Restrict the output to the lines below starting at the one that contains "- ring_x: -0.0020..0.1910" and ending at the one that contains "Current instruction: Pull", and restate them word for word, both ends included.

........

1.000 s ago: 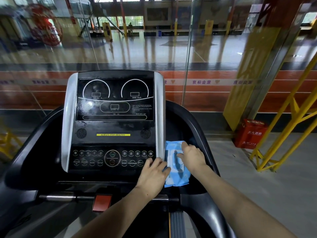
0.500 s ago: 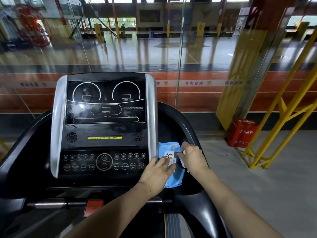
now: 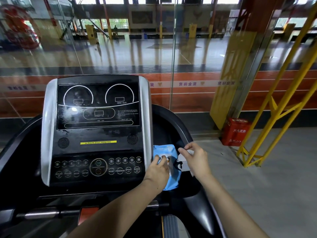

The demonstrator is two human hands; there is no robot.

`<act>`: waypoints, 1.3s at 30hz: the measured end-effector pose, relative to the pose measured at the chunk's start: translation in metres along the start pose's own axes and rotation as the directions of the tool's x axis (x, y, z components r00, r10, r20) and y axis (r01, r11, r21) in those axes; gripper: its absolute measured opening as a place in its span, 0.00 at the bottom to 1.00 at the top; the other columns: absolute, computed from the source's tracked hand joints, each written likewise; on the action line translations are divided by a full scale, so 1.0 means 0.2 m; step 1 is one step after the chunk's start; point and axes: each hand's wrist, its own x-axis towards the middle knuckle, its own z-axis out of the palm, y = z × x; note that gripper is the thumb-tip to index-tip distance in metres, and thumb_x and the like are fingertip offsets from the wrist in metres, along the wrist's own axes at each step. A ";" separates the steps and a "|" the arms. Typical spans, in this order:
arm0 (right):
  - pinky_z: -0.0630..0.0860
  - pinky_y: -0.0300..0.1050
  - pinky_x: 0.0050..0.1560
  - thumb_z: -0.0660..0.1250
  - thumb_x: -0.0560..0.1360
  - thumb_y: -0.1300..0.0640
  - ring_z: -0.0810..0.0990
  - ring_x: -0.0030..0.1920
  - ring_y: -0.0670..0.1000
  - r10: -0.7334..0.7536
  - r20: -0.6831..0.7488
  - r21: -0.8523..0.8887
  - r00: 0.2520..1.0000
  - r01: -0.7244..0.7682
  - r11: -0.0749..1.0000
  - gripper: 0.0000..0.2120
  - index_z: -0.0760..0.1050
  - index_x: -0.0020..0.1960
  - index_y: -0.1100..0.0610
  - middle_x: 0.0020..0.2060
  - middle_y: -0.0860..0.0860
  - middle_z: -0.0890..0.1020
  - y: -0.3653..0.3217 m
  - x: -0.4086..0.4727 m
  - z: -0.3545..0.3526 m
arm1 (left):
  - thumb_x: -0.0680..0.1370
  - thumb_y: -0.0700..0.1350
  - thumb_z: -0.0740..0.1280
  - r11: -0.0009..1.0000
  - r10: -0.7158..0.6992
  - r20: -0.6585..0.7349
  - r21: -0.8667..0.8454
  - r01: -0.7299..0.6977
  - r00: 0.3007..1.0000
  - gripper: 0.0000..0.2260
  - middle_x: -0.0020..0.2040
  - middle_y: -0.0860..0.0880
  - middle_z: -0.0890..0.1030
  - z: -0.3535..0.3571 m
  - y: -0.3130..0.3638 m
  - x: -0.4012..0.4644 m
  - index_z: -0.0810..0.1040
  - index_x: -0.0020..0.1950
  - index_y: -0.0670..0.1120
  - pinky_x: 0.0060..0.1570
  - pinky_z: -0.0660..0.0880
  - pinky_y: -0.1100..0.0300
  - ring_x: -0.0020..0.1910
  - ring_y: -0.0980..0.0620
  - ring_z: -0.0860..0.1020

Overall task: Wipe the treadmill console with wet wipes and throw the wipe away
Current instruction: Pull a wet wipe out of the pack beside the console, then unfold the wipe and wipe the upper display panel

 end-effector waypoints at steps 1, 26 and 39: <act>0.71 0.30 0.38 0.75 0.78 0.53 0.76 0.37 0.42 0.032 -0.009 0.080 0.999 -0.031 0.996 0.11 0.77 0.45 0.58 0.39 0.48 0.81 -0.01 -0.01 -0.01 | 0.81 0.50 0.63 0.999 0.002 -0.016 -0.036 -0.003 1.000 0.24 0.77 0.41 0.67 -0.02 -0.02 -0.01 0.71 0.76 0.43 0.74 0.55 0.40 0.77 0.39 0.56; 0.79 0.48 0.55 0.75 0.78 0.59 0.84 0.48 0.51 -0.223 0.219 0.538 0.950 0.073 0.840 0.03 0.82 0.49 0.53 0.45 0.50 0.86 -0.90 -0.07 0.47 | 0.81 0.44 0.71 -0.592 -0.675 0.276 -0.757 -0.278 0.684 0.09 0.47 0.37 0.85 -0.21 -0.99 -0.62 0.81 0.47 0.38 0.51 0.82 0.52 0.46 0.40 0.84; 0.72 0.50 0.45 0.72 0.80 0.53 0.75 0.38 0.50 -0.295 0.302 0.510 0.906 0.108 0.853 0.14 0.78 0.39 0.60 0.35 0.58 0.79 -1.19 -0.06 0.76 | 0.82 0.42 0.69 -0.522 -0.690 0.160 -0.785 -0.333 0.706 0.05 0.49 0.45 0.88 -0.03 -1.42 -0.73 0.84 0.52 0.42 0.57 0.81 0.49 0.51 0.45 0.86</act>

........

Answer box:
  - ring_x: -0.0020..0.1910
  - ring_y: -0.0980..0.0620
  - ring_z: -0.0860..0.1020

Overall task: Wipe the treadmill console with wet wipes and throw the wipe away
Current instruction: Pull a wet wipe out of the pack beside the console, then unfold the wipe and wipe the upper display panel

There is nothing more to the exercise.